It’s really quite simple. For the Least Developed Countries (LDCs), “funding is paramount,” to use the succinct summary provided by Pa Ousman Jarju, the Gambian chair of the LDC Group.
The Least Developed Countries have already written their National Adaptation Programmes of Action (NAPAs), comprehensive reports on their projects focused on adaptation to and mitigation of climate change.
They have already prioritized the projects in order to address first those that require urgent and immediate attention. There even already exists a funding mechanism – the UN-created and Global Environment Facility-managed LDC Fund (LDCF) – to provide them with the financial resources they need to implement the projects.

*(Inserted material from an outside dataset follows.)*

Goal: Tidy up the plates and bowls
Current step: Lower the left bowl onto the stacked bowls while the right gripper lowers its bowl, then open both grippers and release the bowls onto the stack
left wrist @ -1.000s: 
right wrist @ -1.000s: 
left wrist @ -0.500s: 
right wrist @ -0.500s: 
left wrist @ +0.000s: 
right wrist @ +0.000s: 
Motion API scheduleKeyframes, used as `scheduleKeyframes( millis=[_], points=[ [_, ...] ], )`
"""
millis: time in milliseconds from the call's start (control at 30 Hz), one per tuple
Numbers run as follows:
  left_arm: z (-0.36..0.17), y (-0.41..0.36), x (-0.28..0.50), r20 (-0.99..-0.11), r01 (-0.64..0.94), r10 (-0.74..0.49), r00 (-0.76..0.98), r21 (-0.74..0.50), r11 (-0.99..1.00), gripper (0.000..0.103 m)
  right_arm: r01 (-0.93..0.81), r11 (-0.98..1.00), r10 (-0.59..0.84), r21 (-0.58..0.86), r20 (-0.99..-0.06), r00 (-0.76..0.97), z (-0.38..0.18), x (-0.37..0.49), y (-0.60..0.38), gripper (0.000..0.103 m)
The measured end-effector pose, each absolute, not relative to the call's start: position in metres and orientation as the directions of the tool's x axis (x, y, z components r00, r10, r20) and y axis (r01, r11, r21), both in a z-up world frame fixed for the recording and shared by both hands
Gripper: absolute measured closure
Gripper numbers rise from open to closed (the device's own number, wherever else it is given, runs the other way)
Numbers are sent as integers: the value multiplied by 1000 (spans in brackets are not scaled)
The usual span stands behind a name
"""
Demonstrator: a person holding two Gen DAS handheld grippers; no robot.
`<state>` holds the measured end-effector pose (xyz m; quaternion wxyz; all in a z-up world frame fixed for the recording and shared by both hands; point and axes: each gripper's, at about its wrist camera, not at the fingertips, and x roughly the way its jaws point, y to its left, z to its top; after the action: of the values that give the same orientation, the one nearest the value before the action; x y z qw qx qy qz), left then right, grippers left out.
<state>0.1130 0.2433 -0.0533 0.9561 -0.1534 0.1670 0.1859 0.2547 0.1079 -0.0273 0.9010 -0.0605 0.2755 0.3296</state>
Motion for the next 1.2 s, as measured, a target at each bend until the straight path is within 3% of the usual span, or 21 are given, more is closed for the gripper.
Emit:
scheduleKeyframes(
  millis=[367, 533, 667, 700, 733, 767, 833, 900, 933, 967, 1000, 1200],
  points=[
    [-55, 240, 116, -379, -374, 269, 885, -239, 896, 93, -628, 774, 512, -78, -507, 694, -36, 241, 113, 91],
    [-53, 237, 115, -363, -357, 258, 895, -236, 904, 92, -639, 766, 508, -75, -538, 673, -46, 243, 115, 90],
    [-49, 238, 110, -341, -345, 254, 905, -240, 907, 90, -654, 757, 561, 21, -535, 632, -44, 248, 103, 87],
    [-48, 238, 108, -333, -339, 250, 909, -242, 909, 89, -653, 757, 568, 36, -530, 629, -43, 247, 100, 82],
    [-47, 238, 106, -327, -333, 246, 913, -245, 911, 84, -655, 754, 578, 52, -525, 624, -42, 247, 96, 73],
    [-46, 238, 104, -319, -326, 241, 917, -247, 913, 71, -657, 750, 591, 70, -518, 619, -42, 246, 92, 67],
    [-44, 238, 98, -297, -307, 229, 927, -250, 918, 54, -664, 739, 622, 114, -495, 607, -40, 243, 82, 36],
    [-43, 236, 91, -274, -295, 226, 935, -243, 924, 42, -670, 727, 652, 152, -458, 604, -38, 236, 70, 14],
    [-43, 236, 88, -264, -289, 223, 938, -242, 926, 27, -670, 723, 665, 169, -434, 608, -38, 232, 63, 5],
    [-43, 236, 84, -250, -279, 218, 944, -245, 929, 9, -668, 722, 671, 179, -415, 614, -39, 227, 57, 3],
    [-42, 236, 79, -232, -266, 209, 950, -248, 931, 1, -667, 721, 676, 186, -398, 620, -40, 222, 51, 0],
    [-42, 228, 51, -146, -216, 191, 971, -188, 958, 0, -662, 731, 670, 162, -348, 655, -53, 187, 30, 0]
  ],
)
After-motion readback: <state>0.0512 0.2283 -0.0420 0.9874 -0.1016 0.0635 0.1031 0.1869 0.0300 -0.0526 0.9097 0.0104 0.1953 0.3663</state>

As Jarju pointed out this week at the UN climate talks in Durban, South Africa, all they need now is cash.
Seems straightforward, right?
Unfortunately, winning funding for the LDCs has proven anything but simple, as recent reports released by the Global Environment Facility and reiterated at this week’s COP17 meeting make clear.
Of the $2.5 billion required to fund the adaptation action plans for all 48 Least Developed Countries, only $454 million has been pledged so far. Of this frustratingly small amount, only $305 million has been received by the Global Environment Facility, and even less has been distributed for the implementation of projects.
In the broader context of unfulfilled promises for adaptation funding, as part of $30 billion of “fast start” adaptation and mitigation financing promised by 2012, it is a disappointment, though unsurprising, that not nearly enough funds are being channeled through the LDC Fund.
While donor nations were originally hesitant to channel funds through a nascent, untested channel, the Global Environment Facility (GEF) has solicited advice to improve operations and management of the LDCF, and has taken steps to turn those suggestions into practice.
These alterations have allowed GEF to streamline operations substantially. For example, the average time between when countries finish their National Adaptation Programmes of Action and when a first project is approved is now about 18 months.
Also, the LDC Group and GEF have learned several critical lessons from the initial experiences implementing NAPA projects, which they are now applying in the process of implementing future projects.
The fund now works.
What’s more, the process of creating NAPAs and prioritizing projects is allowing countries to use funds very effectively. For the most part, countries have chosen as most vital projects on food security and agriculture, water resources and coastal management.
Accordingly, these three areas are now the sectors to which the most implementation project funding has been allocated.
In the words of Bonizella Biagini, of the GEF Secretariat, “Implementation has matched priorities.”
The Least Developed Countries know best what they need to carry out projects that target urgent and immediate vulnerabilities. They even know the precise next steps for continuing the push toward effective adaptation and mitigation.
Jarju, for example, wants to see more projects under the Clean Development Mechanism, which gives poorer countries carbon credit they can sell for clean development projects.
In an event at the climate talks, Jarju asked for technical assistance. He described how increased funding would help build capacity to perform vulnerability assessments. Finally, he explained how the completion of all of these projects and ideas simply relies on one missing element: funding.